Los resultados de las elecciones del 22 de junio. 
 El descalabro de Roca     
 
 Diario 16.    26/06/1986.  Páginas: 1. Párrafos: 8. 

El descalabro de Roca

LA mayor sorpresa de las elecciones la ha pro-_porcionado, sin duda, el Partido Reformista Democrático,

que presentaba como «candidato a presidente» a Miguel Roca. Un extraordinario despliegue de cartelería

y de todos los demás recursos de la propaganda política para el lanzamiento de un candidato que reunía

todas las capacidades teóricas de un líder se han traducido en un exiguo puñado de votos. He aquí un caso

singular para estudio de sociólogos y comunicólogos.

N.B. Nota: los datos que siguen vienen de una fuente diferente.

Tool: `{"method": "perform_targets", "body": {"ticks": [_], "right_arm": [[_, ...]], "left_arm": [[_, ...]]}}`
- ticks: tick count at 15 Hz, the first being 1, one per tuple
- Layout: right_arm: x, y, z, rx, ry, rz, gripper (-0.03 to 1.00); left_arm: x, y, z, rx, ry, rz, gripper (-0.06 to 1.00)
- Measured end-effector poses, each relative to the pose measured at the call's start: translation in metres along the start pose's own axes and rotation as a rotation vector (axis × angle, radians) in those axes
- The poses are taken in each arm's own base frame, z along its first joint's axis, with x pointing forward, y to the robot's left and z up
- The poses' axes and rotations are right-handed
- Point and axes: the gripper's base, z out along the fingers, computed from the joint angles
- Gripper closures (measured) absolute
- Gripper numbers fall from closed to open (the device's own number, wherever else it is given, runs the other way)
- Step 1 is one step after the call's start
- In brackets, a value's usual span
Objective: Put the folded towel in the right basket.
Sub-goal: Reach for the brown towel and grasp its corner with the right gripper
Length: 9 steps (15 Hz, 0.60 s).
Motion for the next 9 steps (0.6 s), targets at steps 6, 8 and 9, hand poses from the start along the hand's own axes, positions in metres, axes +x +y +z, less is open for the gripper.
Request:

El PRD quedó situado en noveno lugar, por detrás incluso de tres partidos autonómicos —Convergencia i

Unió, Partido Nacionalista Vasco y Herri Batasuna—. Obtuvo 193.694 votos, que representan el 0,96 por

100 de los sufragios emitidos. Con respecto a los votos del primer partido, el PSOE, los del PRD suponen

el 2,18 por 100 y son la décima parte de los conseguidos por el Centro Democrático y Social, el otro

partido que se disputaba con él el espacio del centro político.

Especialmente patética resulta la realidad del PRD en Madrid, donde obtuvo 36.465 votos, justamente la

mitad de los necesarios para ganar un escaño. Y todo ello después del fichaje, presentado como

espectacular, de Federico Carlos Sainz de Robles, que desplazó del primer lugar de la candidatura al

presidente del partido, Antonio Garrigues Walker, el cual, por cierto, cosechó más votos cuando

concurrió hace unos años a las elecciones municipales.

Graves errores de estrategia han tenido que influir para que se produjera este descalabro electoral.

Analizado el problema con alguna perspectiva, se puede decir que el proyecto dejaba una estela de

provisionalidad nada adecuada para lograr el compromiso de los electores. Estos pudieron advertir que el

líder de la candidatura, Miguel Roca, no acababa de desembarcar del todo en la operación. No se

presentaba por Madrid, lo cual —es cierto— no era obligado, pero rompía la norma establecida entre

nosotros; no se decidía a fijar su residencia en Madrid, pese a pilotar un proyecto para toda la nación, y, lo

que era más significativo, no se afiliaba al partido que le sustentaba como líder.

Durante toda la campaña, Roca dio la impresión de jugar con dos barajas y no hubo de pasar mucho

tiempo para confirmarlo. El mismo domingo, comentando los resultados por televisión, ofreció su

«solidaridad» a sus «compañeros reformistas» de Madrid. Su declaración dejó estupefactos a todos,

cuando todavía adornaba las calles de España el cartel con su fotografía como único e indiscutible

protagonista del reformismo.

Todo ello dio pie al ataque sucio y perseverante de TVE, la televisión pública controlada por los

socialistas, que durante cuatro semanas hizo lo indecible por predicar de Roca su catalanismo como un

insulto. Roca era exhibido en pantalla hablando en catalán con subtítulos en castellano mientras se evitaba

relacionarle con el Partido Reformista. TVE consiguió que el pueblo español llegara a pensar que era un

«forastero», como llegó a definirle Carrillo.

Pero la maniobra de TVE logró no sólo desintegrar la operación reformista —cubriendo así otro capítulo

de sus rendidos servicios al poder—, sino algo más grave: esparcir el recelo acerca de las posibilidades de

un catalán para hacerse con el poder en Madrid. Si el problema catalán recibe algún impulso por el

fracaso de esta operación habrá que pedirle cuentas a esta televisión.

En todo caso, la escasa cosecha electoral deja sin voz parlamentaria a una corriente de pensamiento, el

liberalismo progresista, necesario en nuestra sociedad. El programa del PRD era en realidad una defensa

de la libertad y de la iniciativa que, de modo tan tajante, no se halla en ninguna otra oferta electoral.

Aunque sólo sea por esto hay que lamentar el fracaso de la operación.